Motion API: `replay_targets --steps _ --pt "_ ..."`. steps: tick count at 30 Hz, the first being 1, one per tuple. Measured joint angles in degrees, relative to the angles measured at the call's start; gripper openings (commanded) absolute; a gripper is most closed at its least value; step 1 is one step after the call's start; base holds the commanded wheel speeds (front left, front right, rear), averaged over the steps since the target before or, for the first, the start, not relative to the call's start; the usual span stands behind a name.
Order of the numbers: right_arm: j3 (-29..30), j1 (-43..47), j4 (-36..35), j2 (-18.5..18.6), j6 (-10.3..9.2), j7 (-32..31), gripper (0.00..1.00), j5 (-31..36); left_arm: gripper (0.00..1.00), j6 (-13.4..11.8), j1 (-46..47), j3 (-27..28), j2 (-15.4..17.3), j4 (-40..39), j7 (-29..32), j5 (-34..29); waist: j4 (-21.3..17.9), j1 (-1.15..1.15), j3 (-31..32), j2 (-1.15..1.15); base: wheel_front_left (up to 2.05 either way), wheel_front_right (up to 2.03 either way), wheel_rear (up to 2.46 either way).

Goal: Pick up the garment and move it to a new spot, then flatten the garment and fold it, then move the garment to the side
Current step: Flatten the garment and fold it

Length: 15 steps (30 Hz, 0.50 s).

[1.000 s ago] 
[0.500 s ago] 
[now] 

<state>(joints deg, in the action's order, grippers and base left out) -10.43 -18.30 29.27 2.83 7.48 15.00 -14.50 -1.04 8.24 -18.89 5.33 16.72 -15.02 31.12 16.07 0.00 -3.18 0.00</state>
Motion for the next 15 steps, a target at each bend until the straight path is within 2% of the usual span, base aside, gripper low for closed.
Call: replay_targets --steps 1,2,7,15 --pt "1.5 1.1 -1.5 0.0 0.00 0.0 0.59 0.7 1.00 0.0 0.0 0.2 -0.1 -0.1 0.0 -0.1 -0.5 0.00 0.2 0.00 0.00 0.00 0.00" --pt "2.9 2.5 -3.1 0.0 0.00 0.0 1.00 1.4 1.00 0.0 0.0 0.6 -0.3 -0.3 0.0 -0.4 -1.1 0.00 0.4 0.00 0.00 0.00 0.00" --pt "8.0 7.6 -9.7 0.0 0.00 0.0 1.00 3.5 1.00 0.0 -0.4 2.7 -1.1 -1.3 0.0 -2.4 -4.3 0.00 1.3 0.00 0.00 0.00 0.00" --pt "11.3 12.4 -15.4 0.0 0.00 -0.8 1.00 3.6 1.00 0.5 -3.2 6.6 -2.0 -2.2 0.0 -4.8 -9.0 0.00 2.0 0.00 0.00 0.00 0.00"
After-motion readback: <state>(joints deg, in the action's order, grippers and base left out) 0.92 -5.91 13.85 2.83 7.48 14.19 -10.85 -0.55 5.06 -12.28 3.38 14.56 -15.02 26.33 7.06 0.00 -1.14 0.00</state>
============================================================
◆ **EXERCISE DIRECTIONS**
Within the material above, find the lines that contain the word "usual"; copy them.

◆ **TASK ANSWER**
Motion API: `replay_targets --steps _ --pt "_ ..."`. steps: tick count at 30 Hz, the first being 1, one per tuple. Measured joint angles in degrees, relative to the angles measured at the call's start; gripper openings (commanded) absolute; a gripper is most closed at its least value; step 1 is one step after the call's start; base holds the commanded wheel speeds (front left, front right, rear), averaged over the steps since the target before or, for the first, the start, not relative to the call's start; the usual span stands behind a name.
Motion for the next 15 steps, a target at each bend until the straight path is within 2% of the usual span, base aside, gripper low for closed.

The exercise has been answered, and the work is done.